WORK INSTRUCTIONS: Starting at the line that has "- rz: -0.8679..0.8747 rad" and stopping after the line that has "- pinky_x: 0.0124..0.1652", reproduce the listing below exactly; omit everything else.

--- START ---

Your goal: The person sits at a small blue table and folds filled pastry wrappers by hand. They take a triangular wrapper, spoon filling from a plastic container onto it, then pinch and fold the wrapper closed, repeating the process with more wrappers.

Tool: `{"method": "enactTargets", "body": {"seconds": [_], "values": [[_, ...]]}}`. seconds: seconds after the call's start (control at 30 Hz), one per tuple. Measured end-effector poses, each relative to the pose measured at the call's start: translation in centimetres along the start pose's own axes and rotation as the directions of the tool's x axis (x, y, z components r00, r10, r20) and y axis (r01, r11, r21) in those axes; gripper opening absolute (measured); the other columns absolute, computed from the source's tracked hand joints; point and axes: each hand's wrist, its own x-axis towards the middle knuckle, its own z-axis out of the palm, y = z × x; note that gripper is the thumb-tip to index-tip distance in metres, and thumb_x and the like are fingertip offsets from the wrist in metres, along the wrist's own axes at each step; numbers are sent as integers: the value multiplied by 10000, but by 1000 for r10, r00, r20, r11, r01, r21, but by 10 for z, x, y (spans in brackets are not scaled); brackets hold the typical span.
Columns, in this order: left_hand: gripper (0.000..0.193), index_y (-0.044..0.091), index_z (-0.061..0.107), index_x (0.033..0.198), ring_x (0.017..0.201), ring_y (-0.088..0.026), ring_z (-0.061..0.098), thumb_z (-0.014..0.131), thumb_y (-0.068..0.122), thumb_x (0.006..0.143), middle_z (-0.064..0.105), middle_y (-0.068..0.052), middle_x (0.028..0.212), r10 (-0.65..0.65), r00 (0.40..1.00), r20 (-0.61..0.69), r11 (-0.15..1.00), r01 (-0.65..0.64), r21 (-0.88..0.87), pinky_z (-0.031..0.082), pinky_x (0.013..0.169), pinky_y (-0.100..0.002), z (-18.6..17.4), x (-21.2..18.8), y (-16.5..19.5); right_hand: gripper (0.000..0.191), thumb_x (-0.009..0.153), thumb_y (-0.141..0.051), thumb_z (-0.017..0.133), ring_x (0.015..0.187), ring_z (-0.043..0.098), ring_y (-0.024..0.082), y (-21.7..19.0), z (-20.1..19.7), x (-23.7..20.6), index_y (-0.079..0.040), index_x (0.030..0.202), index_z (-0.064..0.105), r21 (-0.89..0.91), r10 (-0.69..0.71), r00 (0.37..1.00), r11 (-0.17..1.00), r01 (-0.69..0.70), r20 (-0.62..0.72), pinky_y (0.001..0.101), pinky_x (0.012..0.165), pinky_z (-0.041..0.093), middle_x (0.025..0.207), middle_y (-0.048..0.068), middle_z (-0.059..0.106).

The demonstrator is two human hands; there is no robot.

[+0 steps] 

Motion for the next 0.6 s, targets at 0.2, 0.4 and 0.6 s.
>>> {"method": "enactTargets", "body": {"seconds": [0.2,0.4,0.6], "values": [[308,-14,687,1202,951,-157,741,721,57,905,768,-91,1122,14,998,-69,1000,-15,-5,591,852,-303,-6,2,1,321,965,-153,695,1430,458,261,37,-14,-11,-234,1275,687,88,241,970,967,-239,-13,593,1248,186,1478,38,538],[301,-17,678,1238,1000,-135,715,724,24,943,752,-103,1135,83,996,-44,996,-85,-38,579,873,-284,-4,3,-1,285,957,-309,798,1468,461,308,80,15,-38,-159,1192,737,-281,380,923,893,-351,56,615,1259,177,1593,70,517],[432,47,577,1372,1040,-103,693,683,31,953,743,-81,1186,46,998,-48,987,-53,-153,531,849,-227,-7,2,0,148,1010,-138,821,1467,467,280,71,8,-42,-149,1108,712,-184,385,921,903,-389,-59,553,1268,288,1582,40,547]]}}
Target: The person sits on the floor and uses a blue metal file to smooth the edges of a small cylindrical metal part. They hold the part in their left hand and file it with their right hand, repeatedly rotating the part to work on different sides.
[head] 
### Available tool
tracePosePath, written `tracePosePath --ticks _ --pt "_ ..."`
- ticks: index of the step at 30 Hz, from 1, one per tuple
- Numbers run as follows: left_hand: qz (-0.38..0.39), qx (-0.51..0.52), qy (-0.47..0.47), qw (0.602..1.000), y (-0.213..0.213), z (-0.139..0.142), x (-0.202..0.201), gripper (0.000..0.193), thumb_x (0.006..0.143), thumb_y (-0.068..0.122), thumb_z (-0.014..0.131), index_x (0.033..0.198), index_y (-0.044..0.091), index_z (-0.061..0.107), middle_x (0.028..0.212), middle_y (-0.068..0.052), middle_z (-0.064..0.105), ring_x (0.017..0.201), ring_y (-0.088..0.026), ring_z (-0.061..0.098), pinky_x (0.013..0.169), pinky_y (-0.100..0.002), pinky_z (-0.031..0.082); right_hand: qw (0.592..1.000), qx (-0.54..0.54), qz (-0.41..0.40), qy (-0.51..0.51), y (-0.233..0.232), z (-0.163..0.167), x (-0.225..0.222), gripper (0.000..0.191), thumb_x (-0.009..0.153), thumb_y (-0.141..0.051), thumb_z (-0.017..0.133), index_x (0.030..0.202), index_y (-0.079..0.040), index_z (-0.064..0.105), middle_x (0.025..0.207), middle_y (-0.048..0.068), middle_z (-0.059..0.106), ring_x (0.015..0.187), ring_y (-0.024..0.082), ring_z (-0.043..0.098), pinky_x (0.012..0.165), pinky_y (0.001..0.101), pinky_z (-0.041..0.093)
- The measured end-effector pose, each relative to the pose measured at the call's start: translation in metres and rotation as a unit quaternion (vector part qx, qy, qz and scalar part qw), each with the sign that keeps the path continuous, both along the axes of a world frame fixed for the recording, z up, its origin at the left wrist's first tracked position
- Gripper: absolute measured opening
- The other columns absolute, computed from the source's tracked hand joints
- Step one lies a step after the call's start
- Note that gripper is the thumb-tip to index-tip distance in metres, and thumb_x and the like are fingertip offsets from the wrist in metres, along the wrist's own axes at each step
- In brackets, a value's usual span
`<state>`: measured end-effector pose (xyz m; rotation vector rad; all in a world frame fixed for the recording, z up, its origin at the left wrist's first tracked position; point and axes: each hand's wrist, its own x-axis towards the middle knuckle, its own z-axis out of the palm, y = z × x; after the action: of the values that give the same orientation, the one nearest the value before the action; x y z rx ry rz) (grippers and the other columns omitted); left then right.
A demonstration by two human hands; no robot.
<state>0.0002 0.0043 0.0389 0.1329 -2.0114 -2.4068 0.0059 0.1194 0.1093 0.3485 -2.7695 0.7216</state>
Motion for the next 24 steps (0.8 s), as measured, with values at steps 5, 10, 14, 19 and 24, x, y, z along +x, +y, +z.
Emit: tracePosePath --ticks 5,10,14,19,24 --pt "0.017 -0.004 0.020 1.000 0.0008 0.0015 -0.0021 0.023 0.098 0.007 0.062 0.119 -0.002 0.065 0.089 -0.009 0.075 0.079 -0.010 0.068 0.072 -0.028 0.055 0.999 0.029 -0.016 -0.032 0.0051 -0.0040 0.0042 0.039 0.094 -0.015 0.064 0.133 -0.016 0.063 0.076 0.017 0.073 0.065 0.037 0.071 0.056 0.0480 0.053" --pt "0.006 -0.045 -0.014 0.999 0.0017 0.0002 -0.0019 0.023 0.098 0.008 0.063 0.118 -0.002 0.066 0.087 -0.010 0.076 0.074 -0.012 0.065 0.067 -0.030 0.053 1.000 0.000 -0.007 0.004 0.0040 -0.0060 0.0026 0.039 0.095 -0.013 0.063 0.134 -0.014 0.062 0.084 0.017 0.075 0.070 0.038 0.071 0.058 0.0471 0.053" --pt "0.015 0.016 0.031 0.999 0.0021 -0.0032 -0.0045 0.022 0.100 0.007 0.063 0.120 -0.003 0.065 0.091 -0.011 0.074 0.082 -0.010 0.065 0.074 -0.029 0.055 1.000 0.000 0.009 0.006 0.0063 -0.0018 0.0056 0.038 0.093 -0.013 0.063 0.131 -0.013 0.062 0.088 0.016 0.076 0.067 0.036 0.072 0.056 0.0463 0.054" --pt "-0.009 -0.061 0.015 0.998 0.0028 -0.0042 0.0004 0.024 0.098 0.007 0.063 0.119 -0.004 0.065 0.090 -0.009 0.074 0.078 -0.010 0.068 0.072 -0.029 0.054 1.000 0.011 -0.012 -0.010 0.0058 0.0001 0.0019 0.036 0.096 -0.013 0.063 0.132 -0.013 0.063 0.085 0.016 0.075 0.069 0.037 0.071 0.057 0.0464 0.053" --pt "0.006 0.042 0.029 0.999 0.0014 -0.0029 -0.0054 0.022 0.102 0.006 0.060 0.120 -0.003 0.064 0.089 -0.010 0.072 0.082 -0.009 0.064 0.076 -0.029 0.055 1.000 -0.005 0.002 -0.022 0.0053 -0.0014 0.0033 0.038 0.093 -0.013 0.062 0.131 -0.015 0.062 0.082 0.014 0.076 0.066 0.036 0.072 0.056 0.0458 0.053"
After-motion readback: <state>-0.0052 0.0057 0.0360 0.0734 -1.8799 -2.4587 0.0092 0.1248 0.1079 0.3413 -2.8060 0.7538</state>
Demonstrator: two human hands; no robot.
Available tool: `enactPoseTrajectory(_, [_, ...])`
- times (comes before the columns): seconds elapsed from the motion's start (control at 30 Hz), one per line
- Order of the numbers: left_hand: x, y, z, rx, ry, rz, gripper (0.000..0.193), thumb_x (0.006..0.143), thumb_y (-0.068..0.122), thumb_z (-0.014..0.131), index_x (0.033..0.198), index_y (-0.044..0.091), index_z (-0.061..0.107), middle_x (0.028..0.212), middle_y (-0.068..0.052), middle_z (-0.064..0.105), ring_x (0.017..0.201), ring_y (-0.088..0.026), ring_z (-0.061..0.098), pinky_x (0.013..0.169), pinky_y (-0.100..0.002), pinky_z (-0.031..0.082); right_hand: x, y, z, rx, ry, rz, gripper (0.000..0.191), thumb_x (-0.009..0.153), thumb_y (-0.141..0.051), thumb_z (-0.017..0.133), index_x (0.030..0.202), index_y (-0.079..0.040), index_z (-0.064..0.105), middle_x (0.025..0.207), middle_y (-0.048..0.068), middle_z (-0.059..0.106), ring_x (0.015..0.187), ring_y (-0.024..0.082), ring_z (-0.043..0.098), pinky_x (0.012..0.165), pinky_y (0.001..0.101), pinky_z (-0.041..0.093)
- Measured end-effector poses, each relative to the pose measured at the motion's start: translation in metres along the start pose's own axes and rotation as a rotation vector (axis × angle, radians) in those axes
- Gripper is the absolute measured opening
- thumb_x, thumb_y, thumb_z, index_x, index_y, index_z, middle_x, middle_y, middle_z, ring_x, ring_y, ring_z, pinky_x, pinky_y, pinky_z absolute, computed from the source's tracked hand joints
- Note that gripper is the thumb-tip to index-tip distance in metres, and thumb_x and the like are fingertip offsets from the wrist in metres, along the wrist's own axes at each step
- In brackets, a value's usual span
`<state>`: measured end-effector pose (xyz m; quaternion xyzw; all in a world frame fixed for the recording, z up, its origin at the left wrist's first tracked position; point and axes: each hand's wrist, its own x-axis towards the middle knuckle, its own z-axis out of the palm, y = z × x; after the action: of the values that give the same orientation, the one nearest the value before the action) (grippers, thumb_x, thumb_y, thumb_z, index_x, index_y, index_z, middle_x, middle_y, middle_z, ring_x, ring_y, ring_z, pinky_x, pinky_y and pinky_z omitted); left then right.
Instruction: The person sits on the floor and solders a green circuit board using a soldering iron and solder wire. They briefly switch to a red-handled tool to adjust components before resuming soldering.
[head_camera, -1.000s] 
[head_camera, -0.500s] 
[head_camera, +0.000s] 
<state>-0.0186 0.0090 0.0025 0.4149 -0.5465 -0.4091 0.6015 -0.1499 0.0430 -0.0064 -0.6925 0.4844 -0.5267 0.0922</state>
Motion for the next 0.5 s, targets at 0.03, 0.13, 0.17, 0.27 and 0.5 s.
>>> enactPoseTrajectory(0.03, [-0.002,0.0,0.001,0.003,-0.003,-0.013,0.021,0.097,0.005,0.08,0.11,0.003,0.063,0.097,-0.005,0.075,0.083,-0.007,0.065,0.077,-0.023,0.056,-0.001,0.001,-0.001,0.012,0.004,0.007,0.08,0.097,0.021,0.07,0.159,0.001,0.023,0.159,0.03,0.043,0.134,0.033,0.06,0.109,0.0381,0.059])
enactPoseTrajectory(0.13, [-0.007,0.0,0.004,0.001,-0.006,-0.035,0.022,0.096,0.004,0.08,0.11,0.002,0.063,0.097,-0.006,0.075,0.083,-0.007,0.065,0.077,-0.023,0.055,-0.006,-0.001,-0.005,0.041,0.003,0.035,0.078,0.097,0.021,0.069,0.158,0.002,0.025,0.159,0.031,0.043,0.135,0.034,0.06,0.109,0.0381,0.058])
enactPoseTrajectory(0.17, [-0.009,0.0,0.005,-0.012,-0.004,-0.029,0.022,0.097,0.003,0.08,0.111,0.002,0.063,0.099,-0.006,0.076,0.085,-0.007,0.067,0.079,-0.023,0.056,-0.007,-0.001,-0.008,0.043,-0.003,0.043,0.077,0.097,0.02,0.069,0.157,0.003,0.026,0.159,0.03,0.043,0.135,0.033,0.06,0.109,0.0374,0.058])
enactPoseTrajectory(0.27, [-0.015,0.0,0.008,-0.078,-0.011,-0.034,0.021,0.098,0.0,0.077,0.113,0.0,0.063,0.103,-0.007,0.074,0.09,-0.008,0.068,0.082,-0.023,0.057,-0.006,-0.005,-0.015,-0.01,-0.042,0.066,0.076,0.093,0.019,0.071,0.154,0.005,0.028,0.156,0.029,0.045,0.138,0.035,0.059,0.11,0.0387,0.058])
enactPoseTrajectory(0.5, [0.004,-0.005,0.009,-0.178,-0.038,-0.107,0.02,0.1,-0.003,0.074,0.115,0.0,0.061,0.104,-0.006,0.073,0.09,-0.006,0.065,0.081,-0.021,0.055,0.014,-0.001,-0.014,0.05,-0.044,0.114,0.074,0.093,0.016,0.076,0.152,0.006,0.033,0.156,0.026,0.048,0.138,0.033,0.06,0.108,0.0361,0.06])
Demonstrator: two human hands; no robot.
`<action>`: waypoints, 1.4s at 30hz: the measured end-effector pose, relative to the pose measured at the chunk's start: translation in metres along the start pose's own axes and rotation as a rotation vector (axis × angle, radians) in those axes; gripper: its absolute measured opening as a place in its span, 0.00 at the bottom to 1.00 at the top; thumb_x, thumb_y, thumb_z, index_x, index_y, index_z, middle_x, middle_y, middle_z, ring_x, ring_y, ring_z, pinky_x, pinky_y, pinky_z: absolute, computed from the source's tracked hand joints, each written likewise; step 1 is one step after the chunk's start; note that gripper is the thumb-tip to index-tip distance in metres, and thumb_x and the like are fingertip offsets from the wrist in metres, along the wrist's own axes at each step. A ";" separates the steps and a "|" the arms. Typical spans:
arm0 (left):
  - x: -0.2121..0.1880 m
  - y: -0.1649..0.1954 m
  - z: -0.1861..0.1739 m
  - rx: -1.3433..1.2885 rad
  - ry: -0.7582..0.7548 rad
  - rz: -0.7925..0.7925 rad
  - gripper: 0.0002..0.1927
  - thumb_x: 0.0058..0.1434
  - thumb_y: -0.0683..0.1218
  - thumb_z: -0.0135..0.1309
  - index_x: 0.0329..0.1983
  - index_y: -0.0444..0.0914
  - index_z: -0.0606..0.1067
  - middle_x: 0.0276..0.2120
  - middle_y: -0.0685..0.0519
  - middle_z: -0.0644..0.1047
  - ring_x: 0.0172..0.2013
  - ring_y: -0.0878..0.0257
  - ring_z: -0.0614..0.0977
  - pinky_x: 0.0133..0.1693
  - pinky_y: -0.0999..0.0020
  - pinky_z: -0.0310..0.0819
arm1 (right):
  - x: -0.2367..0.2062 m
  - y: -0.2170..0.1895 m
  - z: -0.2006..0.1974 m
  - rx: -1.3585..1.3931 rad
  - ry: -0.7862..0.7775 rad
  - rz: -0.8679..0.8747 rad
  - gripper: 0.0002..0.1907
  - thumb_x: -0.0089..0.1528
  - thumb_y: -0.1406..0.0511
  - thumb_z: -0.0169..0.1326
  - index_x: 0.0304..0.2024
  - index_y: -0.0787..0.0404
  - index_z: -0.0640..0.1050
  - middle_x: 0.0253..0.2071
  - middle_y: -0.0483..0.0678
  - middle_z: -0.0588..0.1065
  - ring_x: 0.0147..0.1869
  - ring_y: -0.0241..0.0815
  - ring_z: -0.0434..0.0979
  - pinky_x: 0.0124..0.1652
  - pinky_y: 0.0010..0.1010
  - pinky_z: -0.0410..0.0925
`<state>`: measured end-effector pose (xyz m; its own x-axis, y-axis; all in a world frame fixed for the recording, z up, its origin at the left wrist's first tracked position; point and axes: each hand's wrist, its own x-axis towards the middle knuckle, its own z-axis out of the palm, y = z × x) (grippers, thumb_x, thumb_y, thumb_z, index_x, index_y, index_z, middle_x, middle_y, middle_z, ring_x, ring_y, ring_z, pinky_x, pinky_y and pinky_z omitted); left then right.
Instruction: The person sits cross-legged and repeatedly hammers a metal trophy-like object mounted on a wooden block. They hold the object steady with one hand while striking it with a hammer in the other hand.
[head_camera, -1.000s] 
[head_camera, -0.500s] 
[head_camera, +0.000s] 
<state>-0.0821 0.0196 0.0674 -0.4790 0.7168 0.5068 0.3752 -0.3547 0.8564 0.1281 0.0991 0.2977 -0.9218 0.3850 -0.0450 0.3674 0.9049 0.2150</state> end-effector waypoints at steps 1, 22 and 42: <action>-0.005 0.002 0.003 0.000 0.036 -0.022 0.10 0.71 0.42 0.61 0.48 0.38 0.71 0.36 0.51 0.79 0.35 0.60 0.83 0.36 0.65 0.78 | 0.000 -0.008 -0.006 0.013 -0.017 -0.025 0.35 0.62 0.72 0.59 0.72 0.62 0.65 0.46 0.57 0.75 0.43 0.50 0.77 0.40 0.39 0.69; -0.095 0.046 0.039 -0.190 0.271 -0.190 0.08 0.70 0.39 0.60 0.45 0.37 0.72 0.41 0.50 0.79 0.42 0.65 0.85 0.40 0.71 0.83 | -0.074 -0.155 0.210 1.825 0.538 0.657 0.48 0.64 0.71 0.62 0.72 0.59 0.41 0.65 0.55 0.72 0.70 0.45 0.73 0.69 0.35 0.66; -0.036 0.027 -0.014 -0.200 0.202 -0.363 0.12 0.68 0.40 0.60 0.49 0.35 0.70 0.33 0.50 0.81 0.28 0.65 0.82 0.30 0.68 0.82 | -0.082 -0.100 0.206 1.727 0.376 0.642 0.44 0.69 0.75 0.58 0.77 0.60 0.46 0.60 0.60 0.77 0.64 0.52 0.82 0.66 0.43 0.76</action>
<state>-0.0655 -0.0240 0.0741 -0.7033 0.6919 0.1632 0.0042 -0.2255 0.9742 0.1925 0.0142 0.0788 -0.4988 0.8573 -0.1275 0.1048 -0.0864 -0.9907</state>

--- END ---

COMPLETED TASK:
  - rz: -0.8679..0.8747 rad
  - gripper: 0.0002..0.1907
  - thumb_x: -0.0089..0.1528
  - thumb_y: -0.1406..0.0511
  - thumb_z: -0.0169..0.1326
  - index_x: 0.0304..0.2024
  - index_y: -0.0787..0.0404
  - index_z: -0.0640..0.1050
  - middle_x: 0.0253..0.2071
  - middle_y: -0.0483..0.0678
  - middle_z: -0.0588..0.1065
  - ring_x: 0.0147..0.1869
  - ring_y: -0.0241..0.0815
  - ring_z: -0.0434..0.0979
  - pinky_x: 0.0124..0.1652

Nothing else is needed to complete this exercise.